* Goal of the exercise
The whole listing is to be restated word for word with no images.

------------------------------------------------------------------------

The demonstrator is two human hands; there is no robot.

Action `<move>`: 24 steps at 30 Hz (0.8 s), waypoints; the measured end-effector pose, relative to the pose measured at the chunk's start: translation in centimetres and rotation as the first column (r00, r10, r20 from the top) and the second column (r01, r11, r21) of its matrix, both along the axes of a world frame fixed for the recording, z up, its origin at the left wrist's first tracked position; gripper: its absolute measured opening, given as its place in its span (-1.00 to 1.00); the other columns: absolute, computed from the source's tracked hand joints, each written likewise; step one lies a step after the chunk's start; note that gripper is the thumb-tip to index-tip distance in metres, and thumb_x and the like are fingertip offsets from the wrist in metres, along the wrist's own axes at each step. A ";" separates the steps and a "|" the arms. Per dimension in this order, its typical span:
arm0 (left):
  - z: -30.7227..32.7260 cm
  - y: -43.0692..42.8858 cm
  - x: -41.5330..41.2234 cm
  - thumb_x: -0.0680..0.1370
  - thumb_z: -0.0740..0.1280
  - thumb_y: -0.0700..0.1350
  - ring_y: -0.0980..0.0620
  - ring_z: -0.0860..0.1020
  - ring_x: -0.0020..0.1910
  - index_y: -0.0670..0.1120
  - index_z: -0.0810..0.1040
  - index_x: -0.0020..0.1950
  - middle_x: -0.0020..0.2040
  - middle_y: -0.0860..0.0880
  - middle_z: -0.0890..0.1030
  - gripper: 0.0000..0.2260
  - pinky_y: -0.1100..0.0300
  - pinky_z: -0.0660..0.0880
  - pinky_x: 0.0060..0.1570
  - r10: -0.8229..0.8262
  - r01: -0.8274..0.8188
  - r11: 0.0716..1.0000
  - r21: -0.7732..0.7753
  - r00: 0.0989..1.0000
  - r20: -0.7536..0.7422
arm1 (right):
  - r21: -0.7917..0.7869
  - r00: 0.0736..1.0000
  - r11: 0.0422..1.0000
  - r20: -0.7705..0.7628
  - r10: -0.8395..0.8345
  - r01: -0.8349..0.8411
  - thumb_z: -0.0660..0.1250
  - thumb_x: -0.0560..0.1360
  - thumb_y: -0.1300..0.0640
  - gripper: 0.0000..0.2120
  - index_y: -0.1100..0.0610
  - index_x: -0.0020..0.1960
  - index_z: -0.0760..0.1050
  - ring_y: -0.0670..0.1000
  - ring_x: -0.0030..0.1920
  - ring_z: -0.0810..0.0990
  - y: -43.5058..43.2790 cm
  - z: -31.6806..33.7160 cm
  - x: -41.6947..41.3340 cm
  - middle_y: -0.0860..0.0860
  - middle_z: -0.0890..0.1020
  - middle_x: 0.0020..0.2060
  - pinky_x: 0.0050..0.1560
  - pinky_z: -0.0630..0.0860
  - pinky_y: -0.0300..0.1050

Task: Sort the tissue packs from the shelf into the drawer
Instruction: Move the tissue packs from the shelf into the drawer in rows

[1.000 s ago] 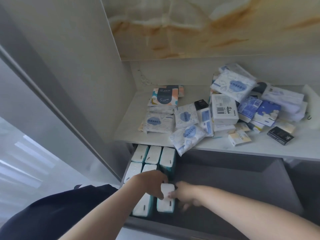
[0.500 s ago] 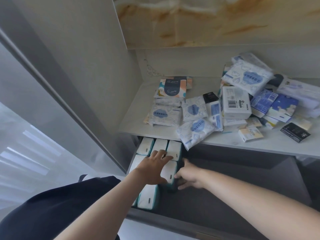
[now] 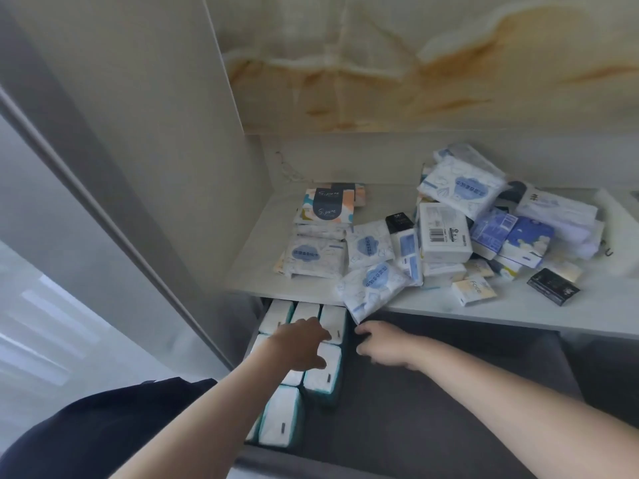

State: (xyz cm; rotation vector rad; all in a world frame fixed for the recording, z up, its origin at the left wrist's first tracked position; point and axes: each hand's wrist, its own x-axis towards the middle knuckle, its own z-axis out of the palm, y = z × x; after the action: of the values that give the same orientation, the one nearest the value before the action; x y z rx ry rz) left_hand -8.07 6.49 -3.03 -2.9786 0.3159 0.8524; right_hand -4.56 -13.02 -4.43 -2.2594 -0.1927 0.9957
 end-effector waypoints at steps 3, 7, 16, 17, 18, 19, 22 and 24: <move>2.7 -1.3 1.2 0.56 0.32 0.14 0.00 0.43 0.34 0.10 0.40 0.43 0.38 0.04 0.44 -0.55 0.10 0.37 0.30 0.103 -0.102 0.980 -0.169 0.995 -0.003 | -0.013 0.997 0.998 0.047 0.069 -0.068 0.24 0.55 0.07 -0.71 0.03 0.25 0.54 0.02 -0.15 0.66 -2.2 3.2 1.5 0.04 0.63 0.08 -0.29 0.48 -0.16; 6.3 -4.2 2.9 0.54 0.35 0.05 0.09 0.56 0.08 0.07 0.59 0.19 0.12 0.12 0.62 -0.76 0.21 0.48 0.11 0.264 -0.184 0.879 -0.440 0.956 0.128 | -0.014 0.927 0.999 0.374 0.032 -0.028 0.23 0.55 0.03 -0.80 0.05 -0.05 0.62 0.02 -0.22 0.67 -5.1 8.0 3.3 -0.02 0.69 -0.12 -0.21 0.59 -0.11; 9.7 -14.7 12.0 0.50 0.41 0.00 -0.01 0.45 0.26 0.10 0.36 0.43 0.35 -0.01 0.42 -0.49 0.06 0.45 0.21 0.280 -0.035 0.831 -0.555 0.889 0.362 | -0.180 0.433 0.975 0.895 0.108 0.128 0.35 0.42 0.27 -0.64 0.00 0.17 0.57 0.09 0.16 0.48 -14.6 11.2 11.0 0.00 0.49 0.12 0.00 0.47 -0.03; 9.4 -15.7 12.9 0.49 0.42 0.06 -0.05 0.38 0.33 0.12 0.28 0.48 0.41 -0.03 0.34 -0.40 0.01 0.41 0.27 0.249 -0.047 0.858 -0.512 0.909 0.335 | -0.178 0.396 0.971 0.913 0.102 0.159 0.36 0.38 0.29 -0.59 0.03 0.20 0.56 0.14 0.19 0.46 -15.4 11.0 11.8 0.04 0.48 0.16 0.04 0.44 -0.01; 9.1 -16.5 13.9 0.47 0.42 0.14 -0.07 0.32 0.38 0.14 0.20 0.52 0.45 -0.03 0.27 -0.32 -0.03 0.38 0.31 0.223 -0.057 0.883 -0.466 0.924 0.309 | -0.163 0.349 0.966 0.933 0.085 0.201 0.38 0.35 0.30 -0.54 0.04 0.24 0.54 0.20 0.21 0.45 -16.0 10.8 12.7 0.10 0.46 0.21 0.08 0.42 0.04; 8.7 -17.4 14.6 0.47 0.39 0.20 -0.08 0.27 0.41 0.15 0.13 0.54 0.47 -0.02 0.21 -0.28 -0.04 0.35 0.32 0.211 -0.058 0.901 -0.431 0.925 0.317 | -0.148 0.319 0.957 0.946 0.063 0.248 0.39 0.33 0.27 -0.48 0.04 0.29 0.52 0.25 0.23 0.43 -16.5 10.5 13.7 0.15 0.44 0.26 0.13 0.41 0.10; 7.9 -19.2 16.8 0.51 0.32 0.17 -0.08 0.25 0.39 0.10 0.13 0.52 0.45 -0.02 0.19 -0.35 -0.03 0.37 0.27 0.278 -0.009 0.892 -0.452 0.800 0.531 | -0.184 0.464 0.928 0.886 0.014 0.324 0.37 0.40 0.08 -0.37 -0.07 0.45 0.35 0.26 0.30 0.37 -16.9 10.3 15.8 0.16 0.35 0.36 0.24 0.37 0.10; 8.0 -19.6 18.3 0.51 0.31 0.06 -0.09 0.22 0.39 0.09 0.17 0.50 0.43 -0.04 0.20 -0.41 -0.05 0.39 0.27 0.327 0.045 0.857 -0.513 0.723 0.609 | -0.183 0.528 0.939 0.849 0.001 0.291 0.34 0.46 0.09 -0.42 -0.09 0.46 0.34 0.23 0.33 0.38 -16.3 10.0 16.9 0.12 0.32 0.41 0.29 0.34 0.05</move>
State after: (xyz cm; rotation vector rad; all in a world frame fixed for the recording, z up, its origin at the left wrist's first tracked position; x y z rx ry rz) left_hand 10.25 -13.14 4.98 -3.5355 0.2927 -0.4714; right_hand 12.31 -29.31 5.58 -2.8224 -0.2551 -0.2925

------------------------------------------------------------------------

* Written response
The demonstrator is two human hands; there is no robot.

Action `<move>`: 24 steps at 30 Hz (0.8 s), waypoints; the measured end-effector pose, relative to the pose measured at the chunk's start: translation in centimetres and rotation as the first column (r00, r10, r20 from the top) and the second column (r01, r11, r21) of its matrix, both along the axes of a world frame fixed for the recording, z up, its origin at the left wrist's first tracked position; gripper: its absolute measured opening, given as its place in its span (-1.00 to 1.00); the other columns: absolute, computed from the source's tracked hand joints, each written likewise; step one lies a step after the chunk's start; note that gripper is the thumb-tip to index-tip distance in metres, and thumb_x and the like are fingertip offsets from the wrist in metres, along the wrist's own axes at each step. A ";" separates the steps and a "|" the arms. Per dimension in this order, its typical span:
arm0 (left):
  - z: -30.7227..32.7260 cm
  - y: -43.0692..42.8858 cm
  - x: -41.5330..41.2234 cm
  - thumb_x: -0.0680..0.1370
  - thumb_z: -0.0740..0.1280
  - thumb_y: -0.0700..0.1350
  - ring_y: -0.0980..0.0620
  - ring_z: -0.0860..0.1020
  - ring_x: -0.0020..0.1910
  - index_y: -0.0670..0.1120
  - index_z: -0.0810..0.1040
  - index_x: -0.0020..0.1950
  - middle_x: -0.0020..0.2040
  - middle_y: -0.0860..0.0880
  - middle_z: -0.0890..0.1030
  - gripper: 0.0000..0.2260
  - pinky_y: -0.1100..0.0300
  - pinky_z: -0.0660..0.0880
  - pinky_x: 0.0060..0.1570
  - r10: -0.8229..0.8262
  - r01: -0.8274..0.8188
  - r11: 0.0716..1.0000
  - r21: -0.7732..0.7753
  - r00: 0.0989..1.0000
  - r20: -0.7536..0.7422
arm1 (right):
  - r21: -0.7917..0.7869
  - r00: 0.0736..1.0000
  - r11: 0.0422..1.0000
  - r20: -0.7705..0.7628
  - r10: -0.8395..0.8345
  - r01: -0.8349..0.8411
  - thumb_z: -0.0660..0.1250
  - thumb_x: -0.0560..0.1360
  - thumb_y: -0.1300..0.0640
  - gripper: 0.0000..0.2120
  - index_y: -0.1100..0.0610
  - index_x: -0.0020..0.1960
  - index_z: -0.0760..0.1050
  - ring_y: -0.0670..0.1000
  - ring_x: -0.0030..0.1920
  - ring_z: -0.0810..0.0990
  - y: -43.5058..43.2790 cm
  - z: -31.6806..33.7160 cm
  - x: -41.6947..41.3340 cm
  - middle_y: -0.0860..0.0860
  - middle_z: -0.0890..0.1020
  - middle_x: 0.0020..0.2060
  - pinky_x: 0.0050..0.1560
  - pinky_z: -0.0630..0.0860
  - pinky_y: -0.0300..0.1050

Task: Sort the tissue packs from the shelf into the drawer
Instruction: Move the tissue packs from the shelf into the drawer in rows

[1.000 s ago] 
[0.500 s ago] 
[now] 

State: (xyz cm; rotation vector rad; all in a world frame fixed for the recording, z up, its origin at the left wrist's first tracked position; point and axes: each hand's wrist, its own x-axis towards the middle knuckle, its own z-axis out of the palm, y = z × x; after the action: of the values that give the same orientation, the one nearest the value before the action; x y z rx ry rz) left_hand -8.07 6.49 -3.03 -2.9786 0.3159 0.8524; right_hand -4.56 -13.02 -4.43 -2.2594 -0.1927 0.9957
 end-effector waypoints at steps 3, 7, 16, 17, 18, 19, 22 and 24: <move>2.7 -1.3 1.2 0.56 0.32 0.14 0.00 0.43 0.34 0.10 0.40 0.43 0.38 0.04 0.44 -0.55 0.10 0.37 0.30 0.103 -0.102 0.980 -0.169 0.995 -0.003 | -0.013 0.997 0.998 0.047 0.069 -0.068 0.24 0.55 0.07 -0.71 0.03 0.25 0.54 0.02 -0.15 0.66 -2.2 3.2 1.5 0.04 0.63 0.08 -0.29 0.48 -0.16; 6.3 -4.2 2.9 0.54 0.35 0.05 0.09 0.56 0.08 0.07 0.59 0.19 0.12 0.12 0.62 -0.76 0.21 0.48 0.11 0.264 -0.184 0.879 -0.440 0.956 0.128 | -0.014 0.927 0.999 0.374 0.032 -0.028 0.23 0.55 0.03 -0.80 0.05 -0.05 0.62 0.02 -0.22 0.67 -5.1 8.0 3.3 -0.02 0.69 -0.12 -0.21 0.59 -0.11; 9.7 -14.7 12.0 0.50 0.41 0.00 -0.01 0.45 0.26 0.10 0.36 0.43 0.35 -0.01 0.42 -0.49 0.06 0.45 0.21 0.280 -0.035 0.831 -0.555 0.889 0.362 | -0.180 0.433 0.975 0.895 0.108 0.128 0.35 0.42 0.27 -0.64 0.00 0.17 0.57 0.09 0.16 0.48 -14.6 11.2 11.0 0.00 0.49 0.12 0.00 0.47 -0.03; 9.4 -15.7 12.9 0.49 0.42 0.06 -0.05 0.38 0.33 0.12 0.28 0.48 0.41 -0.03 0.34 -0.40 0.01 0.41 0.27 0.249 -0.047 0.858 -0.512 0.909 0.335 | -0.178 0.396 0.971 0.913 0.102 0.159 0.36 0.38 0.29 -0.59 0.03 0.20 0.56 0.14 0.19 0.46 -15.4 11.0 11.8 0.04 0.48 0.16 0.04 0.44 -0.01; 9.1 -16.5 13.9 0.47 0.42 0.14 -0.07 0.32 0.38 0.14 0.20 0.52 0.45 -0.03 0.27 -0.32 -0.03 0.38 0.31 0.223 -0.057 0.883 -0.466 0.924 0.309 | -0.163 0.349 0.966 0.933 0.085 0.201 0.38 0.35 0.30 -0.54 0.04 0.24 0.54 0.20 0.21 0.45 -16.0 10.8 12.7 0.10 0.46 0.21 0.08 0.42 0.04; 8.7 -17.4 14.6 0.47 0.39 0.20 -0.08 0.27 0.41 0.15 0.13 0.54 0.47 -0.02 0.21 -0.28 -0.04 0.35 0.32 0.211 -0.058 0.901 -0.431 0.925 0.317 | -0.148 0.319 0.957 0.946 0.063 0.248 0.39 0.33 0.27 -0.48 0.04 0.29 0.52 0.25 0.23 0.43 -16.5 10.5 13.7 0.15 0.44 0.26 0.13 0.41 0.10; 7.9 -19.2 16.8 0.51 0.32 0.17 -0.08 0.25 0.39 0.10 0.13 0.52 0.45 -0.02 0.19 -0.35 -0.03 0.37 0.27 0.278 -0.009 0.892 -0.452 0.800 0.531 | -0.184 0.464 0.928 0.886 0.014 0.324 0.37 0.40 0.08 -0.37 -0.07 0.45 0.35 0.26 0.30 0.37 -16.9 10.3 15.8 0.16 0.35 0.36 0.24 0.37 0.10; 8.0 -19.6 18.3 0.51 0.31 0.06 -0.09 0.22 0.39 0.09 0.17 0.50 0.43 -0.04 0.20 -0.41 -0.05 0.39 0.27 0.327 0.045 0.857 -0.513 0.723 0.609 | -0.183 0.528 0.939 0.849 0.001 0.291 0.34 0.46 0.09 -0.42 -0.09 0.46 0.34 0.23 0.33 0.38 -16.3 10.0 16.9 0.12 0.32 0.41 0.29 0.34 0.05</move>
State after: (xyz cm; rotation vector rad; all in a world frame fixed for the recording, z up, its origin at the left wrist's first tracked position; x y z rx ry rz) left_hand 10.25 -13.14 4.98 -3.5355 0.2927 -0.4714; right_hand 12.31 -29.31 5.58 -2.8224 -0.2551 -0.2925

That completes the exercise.